[[ Collected data open ]]

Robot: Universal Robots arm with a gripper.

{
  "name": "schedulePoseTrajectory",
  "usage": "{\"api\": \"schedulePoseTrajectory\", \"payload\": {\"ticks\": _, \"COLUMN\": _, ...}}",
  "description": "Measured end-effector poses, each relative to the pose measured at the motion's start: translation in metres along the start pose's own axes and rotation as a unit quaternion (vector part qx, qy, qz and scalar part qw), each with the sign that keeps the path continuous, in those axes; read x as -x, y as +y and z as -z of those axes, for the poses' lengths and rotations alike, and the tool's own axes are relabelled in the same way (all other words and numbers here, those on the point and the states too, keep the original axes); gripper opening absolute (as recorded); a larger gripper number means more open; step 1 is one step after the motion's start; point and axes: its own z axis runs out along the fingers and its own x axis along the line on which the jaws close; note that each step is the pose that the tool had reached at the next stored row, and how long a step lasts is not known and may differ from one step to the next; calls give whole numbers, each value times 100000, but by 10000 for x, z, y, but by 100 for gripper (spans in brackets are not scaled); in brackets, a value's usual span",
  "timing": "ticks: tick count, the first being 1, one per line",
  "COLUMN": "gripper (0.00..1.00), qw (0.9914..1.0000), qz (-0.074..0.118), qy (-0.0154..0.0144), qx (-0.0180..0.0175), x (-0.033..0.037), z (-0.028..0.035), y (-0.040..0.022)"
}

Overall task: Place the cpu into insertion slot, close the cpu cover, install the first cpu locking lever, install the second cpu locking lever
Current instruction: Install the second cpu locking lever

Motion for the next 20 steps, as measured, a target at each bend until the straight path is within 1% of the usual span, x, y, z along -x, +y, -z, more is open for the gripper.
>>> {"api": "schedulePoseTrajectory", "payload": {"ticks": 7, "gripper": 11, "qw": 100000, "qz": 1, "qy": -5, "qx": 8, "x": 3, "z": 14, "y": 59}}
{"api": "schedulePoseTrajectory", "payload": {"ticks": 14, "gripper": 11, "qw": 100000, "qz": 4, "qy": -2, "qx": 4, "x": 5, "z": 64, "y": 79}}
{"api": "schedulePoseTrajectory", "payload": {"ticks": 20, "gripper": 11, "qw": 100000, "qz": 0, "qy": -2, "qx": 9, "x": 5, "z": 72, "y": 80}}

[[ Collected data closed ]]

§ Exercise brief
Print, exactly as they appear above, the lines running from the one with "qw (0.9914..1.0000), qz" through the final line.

§ Reply
  "COLUMN": "gripper (0.00..1.00), qw (0.9914..1.0000), qz (-0.074..0.118), qy (-0.0154..0.0144), qx (-0.0180..0.0175), x (-0.033..0.037), z (-0.028..0.035), y (-0.040..0.022)"
}

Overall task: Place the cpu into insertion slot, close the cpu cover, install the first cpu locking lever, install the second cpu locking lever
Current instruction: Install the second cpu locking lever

Motion for the next 20 steps, as measured, a target at each bend until the straight path is within 1% of the usual span, x, y, z along -x, +y, -z, more is open for the gripper.
>>> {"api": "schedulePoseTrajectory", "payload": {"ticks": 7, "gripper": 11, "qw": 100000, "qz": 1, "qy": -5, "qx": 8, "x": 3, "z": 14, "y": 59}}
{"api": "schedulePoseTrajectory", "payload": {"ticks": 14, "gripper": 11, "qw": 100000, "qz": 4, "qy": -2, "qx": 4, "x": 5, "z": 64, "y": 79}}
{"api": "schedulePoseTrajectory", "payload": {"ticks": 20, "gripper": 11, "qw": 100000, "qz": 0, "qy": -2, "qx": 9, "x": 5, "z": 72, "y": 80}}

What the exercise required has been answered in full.